Il y a une situation que j'ai vécu il y a déjà plusieurs semaines. Pourtant, malgré le temps qui passe, celle-ci reste toujours dans un petit coin de ma tête. Aujourd'hui, je l'ai même vu sous un angle un peu différent des autres fois.
J'exerce dans un service traitant de pathologies dites "aiguës" ; il arrive pourtant que nous accueillons certains patients, et qu'ils restent chez nous pour finir leurs jours.
C'est ainsi que je reviens travailler après deux semaines de vacances, toute fraiche, toute pimpante, le sourire aux lèvres (encore plus que d'habitude, si si c'est possible !). Le destin de certains de nos patients étaient connus de tous dans le service, et je suis revenue dans une ambiance quelque peu morose. En effet, nous avions trois patients en fin de vie, ainsi que deux notés comme "non réanimables" en cas d'arrêt cardiaque. OK, le ton est donné.
Je n'ai aucun souci particulier en ce qui concerne ce genre de prise en charge, bien au contraire, j'y accorde une importance toute particulière et m'applique à rendre les dernières heures de ces patients les plus confortables qui soient. Cependant, je n'ai pu cacher longtemps que j'appréhendais que les patients décèdent avec moi ; je n'ai jamais été confronté directement à la mort. Par "chance" si l'on peut dire, je ne me suis occupée qu'une fois, durant ma formation, d'une personne décédée. Mais celle-ci l'était déjà lors de ma prise de poste.
Ce jour là, je travaillais avec plusieurs collègues et avais sous mon aile une étudiante infirmière. Notre journée a commencé plutôt banalement, jusqu'à ce que nous constations qu'un patient commençait à faire des pauses respiratoires. "Oh oh, pas bon signe" m'a immédiatement soufflé mon subconscient (remarque dont je me serais bien évidemment passé). Avec mes collègues, nous avons tout mis en oeuvre pour que la patiente soit la plus confortable possible ; soins de nursing et nombreux traitements lui ont été administrés afin de la soulager.
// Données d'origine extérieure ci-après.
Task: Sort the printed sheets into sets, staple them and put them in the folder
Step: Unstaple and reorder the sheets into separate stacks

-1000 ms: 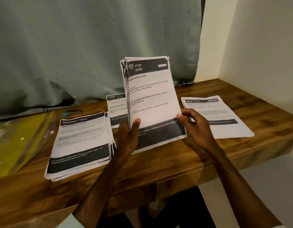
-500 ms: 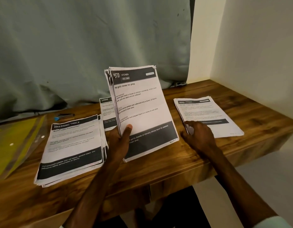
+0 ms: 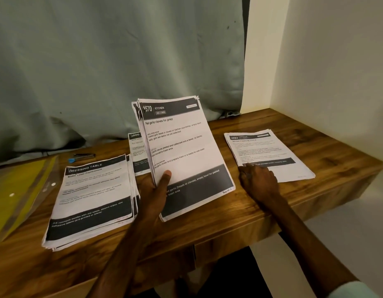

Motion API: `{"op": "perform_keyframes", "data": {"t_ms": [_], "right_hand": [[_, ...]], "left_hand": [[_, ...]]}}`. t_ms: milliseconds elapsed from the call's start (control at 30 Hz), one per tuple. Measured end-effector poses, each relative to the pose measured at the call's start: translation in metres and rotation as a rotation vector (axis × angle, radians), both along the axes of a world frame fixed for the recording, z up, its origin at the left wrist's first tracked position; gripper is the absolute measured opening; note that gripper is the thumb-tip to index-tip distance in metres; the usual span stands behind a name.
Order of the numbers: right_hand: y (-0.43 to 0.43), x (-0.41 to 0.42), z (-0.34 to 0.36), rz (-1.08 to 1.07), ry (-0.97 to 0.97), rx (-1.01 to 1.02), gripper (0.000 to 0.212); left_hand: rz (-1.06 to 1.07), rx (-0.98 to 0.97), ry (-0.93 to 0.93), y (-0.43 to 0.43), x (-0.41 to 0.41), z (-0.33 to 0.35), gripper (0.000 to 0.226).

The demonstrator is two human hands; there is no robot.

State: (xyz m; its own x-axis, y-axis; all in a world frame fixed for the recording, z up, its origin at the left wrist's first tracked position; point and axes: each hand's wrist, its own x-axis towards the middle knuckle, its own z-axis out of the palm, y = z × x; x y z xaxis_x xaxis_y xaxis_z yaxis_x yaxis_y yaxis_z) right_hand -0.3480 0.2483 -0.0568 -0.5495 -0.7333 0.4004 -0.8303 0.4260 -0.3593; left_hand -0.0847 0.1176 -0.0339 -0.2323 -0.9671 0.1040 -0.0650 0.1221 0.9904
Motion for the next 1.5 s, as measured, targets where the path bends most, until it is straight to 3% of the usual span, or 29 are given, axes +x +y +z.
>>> {"op": "perform_keyframes", "data": {"t_ms": [200,467,833,1000,1100,1167,1233,1333,1367,1433,1500], "right_hand": [[0.002,-0.028,0.001,0.017,0.049,0.070,0.025],[0.011,-0.093,-0.001,-0.007,-0.126,0.048,0.045],[0.017,-0.163,-0.002,-0.072,-0.255,0.029,0.043],[0.030,-0.174,0.006,0.016,-0.293,-0.036,0.031],[0.037,-0.161,0.013,0.098,-0.322,-0.088,0.049],[0.034,-0.145,0.020,0.038,-0.373,-0.179,0.057],[0.029,-0.121,0.031,0.039,-0.529,-0.346,0.044],[0.024,-0.074,0.055,0.239,-1.072,-0.402,0.045],[0.023,-0.065,0.061,0.326,-1.174,-0.375,0.044],[0.016,-0.053,0.070,0.414,-1.144,-0.385,0.037],[0.006,-0.047,0.079,0.358,-0.971,-0.470,0.038]], "left_hand": [[-0.023,0.016,-0.001,0.003,-0.006,0.001,0.043],[-0.091,0.007,-0.017,0.014,-0.031,0.004,0.040],[-0.132,-0.001,-0.052,0.023,-0.066,0.006,0.031],[-0.135,0.056,-0.032,0.021,-0.078,0.006,0.033],[-0.147,0.098,-0.012,0.022,-0.084,0.006,0.027],[-0.172,0.123,0.008,0.023,-0.086,0.005,0.022],[-0.195,0.142,0.028,0.026,-0.089,0.004,0.015],[-0.207,0.141,0.058,0.031,-0.092,0.006,0.018],[-0.208,0.120,0.054,0.031,-0.094,0.008,0.018],[-0.223,0.073,0.039,0.030,-0.098,0.012,0.019],[-0.237,0.039,0.037,0.027,-0.103,0.019,0.020]]}}
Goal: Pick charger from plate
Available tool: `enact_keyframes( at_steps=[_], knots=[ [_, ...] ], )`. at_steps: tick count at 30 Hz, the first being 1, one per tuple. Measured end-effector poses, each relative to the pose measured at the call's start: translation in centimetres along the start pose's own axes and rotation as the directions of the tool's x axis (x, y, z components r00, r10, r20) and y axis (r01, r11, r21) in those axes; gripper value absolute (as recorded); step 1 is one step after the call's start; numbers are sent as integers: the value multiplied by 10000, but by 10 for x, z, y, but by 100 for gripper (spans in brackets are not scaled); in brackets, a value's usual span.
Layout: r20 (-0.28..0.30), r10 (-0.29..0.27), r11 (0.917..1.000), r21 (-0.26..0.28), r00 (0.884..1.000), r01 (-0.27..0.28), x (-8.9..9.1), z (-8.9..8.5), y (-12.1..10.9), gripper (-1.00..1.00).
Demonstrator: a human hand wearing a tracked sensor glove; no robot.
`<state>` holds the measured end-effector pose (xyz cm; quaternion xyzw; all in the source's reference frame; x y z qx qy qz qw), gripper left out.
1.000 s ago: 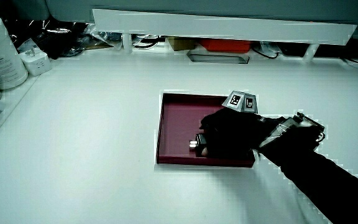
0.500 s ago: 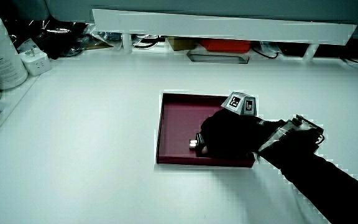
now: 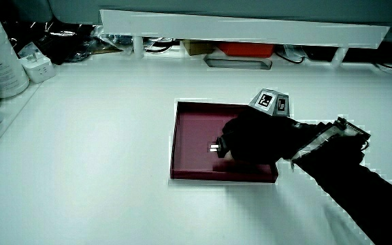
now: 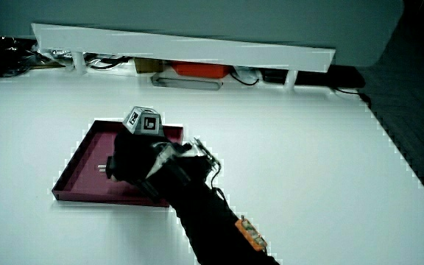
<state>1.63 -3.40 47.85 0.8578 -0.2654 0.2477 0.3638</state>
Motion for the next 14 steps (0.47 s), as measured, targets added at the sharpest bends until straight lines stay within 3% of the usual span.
enact_keyframes(
  at_steps=[8,9,14],
  knots=[
    [191,227,9991,343,9996,-234,-1,24,-27,100],
    [359,139,9981,602,9993,-160,-2,27,-32,100],
    [229,342,9981,498,9992,-353,5,33,-50,100]
  ],
)
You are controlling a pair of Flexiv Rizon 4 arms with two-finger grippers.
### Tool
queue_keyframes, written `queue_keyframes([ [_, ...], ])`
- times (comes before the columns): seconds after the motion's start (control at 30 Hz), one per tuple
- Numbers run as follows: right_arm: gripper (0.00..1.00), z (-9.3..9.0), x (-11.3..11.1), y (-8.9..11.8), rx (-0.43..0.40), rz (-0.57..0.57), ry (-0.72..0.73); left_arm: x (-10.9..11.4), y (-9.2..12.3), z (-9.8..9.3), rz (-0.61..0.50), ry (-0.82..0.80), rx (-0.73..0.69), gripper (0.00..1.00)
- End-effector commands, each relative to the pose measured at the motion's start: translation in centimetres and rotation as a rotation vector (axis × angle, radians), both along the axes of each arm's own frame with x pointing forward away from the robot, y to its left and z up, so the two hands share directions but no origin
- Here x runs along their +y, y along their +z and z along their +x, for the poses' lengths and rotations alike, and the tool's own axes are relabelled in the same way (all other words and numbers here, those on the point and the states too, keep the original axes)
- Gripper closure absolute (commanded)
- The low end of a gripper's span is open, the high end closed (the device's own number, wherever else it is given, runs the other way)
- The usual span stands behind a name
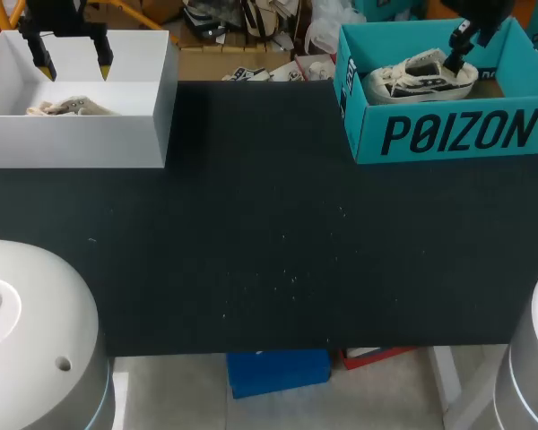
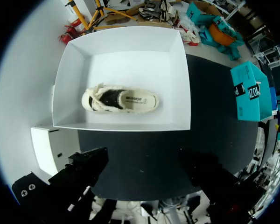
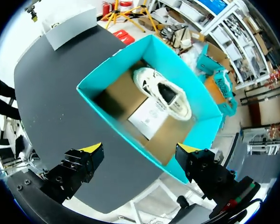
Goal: Take the shoe out of the shoebox, open the shoe tongue, remove and reinsert the insole, then place the shoe into the shoebox
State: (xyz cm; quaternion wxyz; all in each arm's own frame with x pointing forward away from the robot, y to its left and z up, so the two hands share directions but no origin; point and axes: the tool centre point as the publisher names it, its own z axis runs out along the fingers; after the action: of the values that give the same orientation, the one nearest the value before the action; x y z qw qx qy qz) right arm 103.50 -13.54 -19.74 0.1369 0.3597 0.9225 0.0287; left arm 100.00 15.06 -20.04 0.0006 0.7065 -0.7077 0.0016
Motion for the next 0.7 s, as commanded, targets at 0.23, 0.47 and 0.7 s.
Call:
queue_keyframes([
  [0.23, 0.00, 2.3, -1.6, -2.6, 0.007, -0.130, 0.743, 0.0, 0.0, 0.0, 0.001, 0.001, 0.001, 0.00],
  [0.47, 0.18, 5.6, -1.4, -4.6, -0.011, -0.110, 0.783, 0.0, 0.0, 0.0, 0.001, 0.001, 0.001, 0.00],
  [0.7, 0.54, 8.9, -1.0, -6.7, 0.004, -0.129, 0.837, 0.0, 0.0, 0.0, 0.001, 0.001, 0.001, 0.00],
])
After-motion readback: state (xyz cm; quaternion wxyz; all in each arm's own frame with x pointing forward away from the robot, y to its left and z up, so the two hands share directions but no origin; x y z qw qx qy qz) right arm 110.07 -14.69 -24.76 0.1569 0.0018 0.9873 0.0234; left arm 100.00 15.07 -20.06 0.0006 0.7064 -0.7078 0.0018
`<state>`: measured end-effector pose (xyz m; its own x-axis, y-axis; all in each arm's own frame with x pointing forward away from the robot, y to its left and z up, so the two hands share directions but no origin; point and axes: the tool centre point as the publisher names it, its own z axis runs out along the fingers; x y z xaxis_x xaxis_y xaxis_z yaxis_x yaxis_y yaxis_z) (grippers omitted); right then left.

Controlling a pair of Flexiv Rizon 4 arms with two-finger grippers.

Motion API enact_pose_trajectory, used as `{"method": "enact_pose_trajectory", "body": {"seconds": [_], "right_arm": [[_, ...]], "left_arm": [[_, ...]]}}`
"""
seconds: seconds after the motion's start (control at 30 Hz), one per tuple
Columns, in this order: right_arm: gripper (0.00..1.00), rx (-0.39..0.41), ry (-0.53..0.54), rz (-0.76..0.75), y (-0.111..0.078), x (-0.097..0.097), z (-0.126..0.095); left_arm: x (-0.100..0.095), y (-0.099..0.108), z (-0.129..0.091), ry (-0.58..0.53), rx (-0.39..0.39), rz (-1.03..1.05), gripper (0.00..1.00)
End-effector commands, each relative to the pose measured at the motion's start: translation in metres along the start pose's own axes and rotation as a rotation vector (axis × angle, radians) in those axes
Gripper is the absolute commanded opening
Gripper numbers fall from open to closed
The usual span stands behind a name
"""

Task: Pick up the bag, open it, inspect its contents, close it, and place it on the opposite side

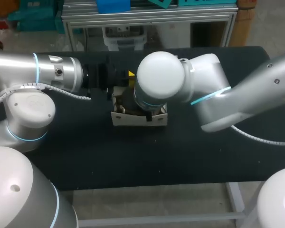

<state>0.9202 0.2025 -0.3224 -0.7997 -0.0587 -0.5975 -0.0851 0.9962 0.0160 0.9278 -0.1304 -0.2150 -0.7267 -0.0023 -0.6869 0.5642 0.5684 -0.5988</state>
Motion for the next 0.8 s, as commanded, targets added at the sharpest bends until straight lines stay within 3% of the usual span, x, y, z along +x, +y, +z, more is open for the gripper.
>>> {"method": "enact_pose_trajectory", "body": {"seconds": [0.03,0.27,0.47,0.6,0.7,0.8], "right_arm": [[0.42,-0.001,-0.035,0.007,-0.002,-0.002,-0.014],[0.42,-0.004,-0.119,0.016,-0.004,-0.012,-0.039],[0.35,-0.007,-0.176,0.018,-0.008,-0.006,-0.060],[0.21,-0.011,-0.212,0.030,-0.012,0.000,-0.072],[0.00,-0.010,-0.233,0.039,-0.015,0.005,-0.080],[0.00,-0.011,-0.245,0.046,-0.017,0.011,-0.087]], "left_arm": [[0.004,0.002,0.005,-0.005,-0.001,0.002,0.00],[0.001,0.004,0.008,-0.010,-0.022,-0.029,0.00],[-0.003,-0.007,0.000,-0.017,-0.034,-0.060,0.00],[-0.007,-0.016,-0.005,-0.020,-0.042,-0.108,0.00],[-0.007,-0.020,-0.006,-0.004,-0.045,-0.139,0.00],[-0.007,-0.022,-0.005,0.036,-0.047,-0.189,0.00]]}}
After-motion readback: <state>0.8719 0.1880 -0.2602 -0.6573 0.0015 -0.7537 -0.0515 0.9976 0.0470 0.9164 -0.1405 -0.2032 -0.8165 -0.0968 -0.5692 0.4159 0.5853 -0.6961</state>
Bien que le patient n'était pas sur le secteur que j'avais en charge, je trouvais nécessaire d'accompagner et soutenir mes collègues dans ces moments.
Avec une de mes collègues, nous sommes retournées dans la chambre de ce patient ; nous nous sommes rapidement aperçues qu'il avait déjà rendu son dernier souffle... C'est avec une certaine émotion que j'ai doucement posé ma main sur son thorax, pour m'assurer qu'aucun mouvement, même minime, ne se produisait. Dans le silence le plus total, mais non pas un silence lourd ni pesant, nous avons appelé le médecin pour qu'il annonce le décès.
Une fois chose faite, mes collègues aides-soignantes et moi-même nous sommes occupées de lui dans son "dernier moment". J'ai accordé une importance toute particulière à ces instants, car non seulement, en plus de soulager mes collègues infirmières prises dans de pénibles histoires de paperasses, je prenais soins de ce petit monsieur qui n'était plus.
"Prendre soin", la raison même pour laquelle j'ai choisi d'exercer le métier que je fais aujourd'hui. Dans les bons comme mauvais moments.
Aucun d'entre nous n'a pu cacher qu'il était un peu bouleversé par la situation. Pourtant, c'est à ce moment là que l'étudiante infirmière (toute timide au passage et très effacée) s'est révélée. En voyant que j'avais un peu moins le coeur à l'ouvrage qu'en début de journée, elle s'est tout d'un coup proposé à faire tous les soins qu'elle était en mesure d'effectuer, et s'est montrée très présente. Ce jour là, elle proposait même son aide aux autres infirmières, choses qu'elle ne faisait pas auparavant.
Aujourd'hui, je souhaitais lui dire bravo, et surtout merci pour son professionnalisme. C'est parfois dans des situations aussi inattendues que l'on distingue et découvre tout le potentiel d'une personne.